WORK INSTRUCTIONS
The answer is the line containing "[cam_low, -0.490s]" plus every line after it to the end of the material, retyped exactly and without the pictures.

DATASET EXCERPT
==================================================

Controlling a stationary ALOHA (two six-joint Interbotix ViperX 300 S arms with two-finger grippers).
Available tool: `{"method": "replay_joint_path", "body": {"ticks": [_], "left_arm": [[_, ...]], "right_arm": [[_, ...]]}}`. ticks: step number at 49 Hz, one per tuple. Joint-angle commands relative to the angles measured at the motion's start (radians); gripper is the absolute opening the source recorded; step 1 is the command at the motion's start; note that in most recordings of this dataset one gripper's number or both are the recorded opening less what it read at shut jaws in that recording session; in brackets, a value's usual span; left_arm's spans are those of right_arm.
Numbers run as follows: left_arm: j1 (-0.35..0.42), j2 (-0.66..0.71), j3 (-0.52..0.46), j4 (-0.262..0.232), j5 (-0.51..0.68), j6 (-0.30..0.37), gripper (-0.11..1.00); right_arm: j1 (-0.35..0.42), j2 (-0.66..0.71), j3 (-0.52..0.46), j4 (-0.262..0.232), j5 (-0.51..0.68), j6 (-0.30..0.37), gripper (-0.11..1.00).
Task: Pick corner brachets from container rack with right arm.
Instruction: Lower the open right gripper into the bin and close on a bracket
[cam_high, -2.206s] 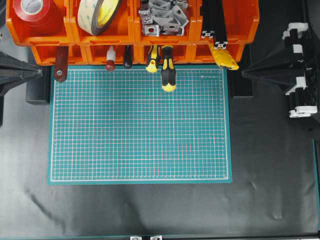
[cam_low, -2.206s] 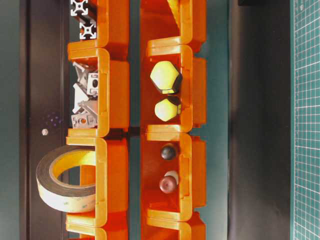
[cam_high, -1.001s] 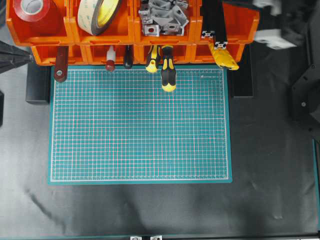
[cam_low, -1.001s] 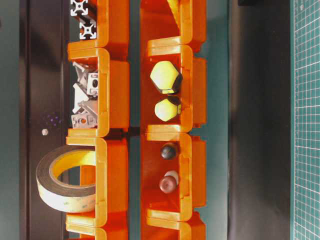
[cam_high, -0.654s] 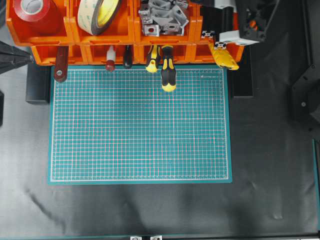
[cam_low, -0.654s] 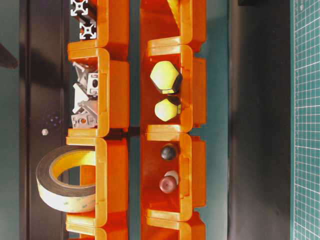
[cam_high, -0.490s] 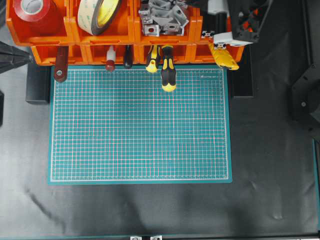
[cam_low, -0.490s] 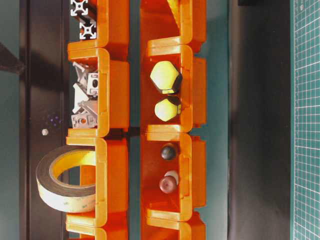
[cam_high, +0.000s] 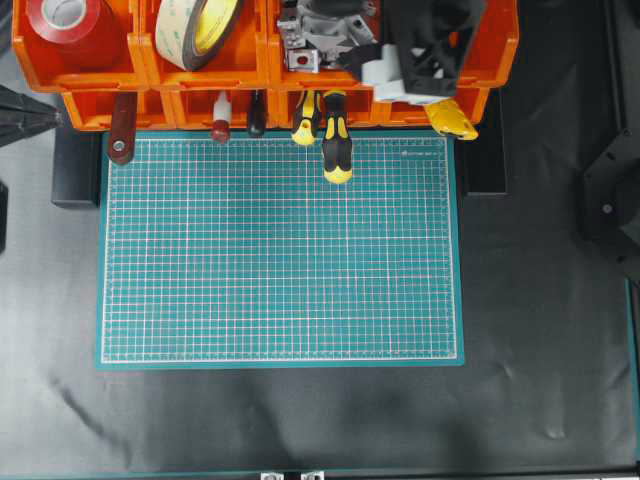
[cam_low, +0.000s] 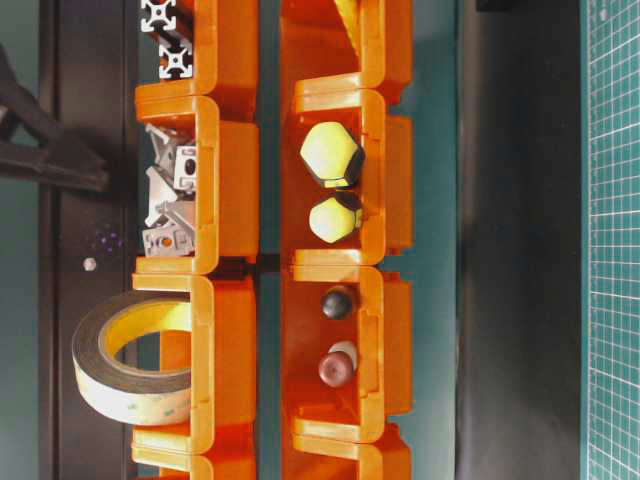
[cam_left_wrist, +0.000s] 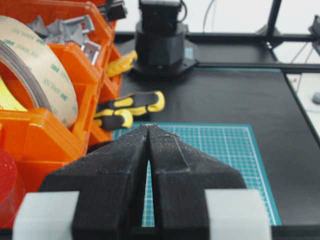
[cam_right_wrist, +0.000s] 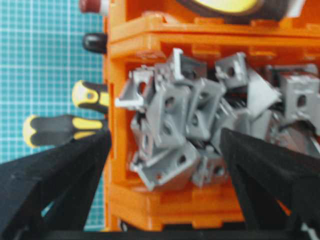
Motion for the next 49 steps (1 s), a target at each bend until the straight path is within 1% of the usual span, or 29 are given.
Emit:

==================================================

ANSWER SECTION
[cam_low, -0.490s] 
[cam_high, +0.000s] 
[cam_low, +0.000s] 
[cam_left_wrist, +0.000s] 
[cam_right_wrist, +0.000s] 
Motion for the next 49 steps (1 s), a target at each bend until the straight path is within 1% of the usual span, or 29 are given.
Emit:

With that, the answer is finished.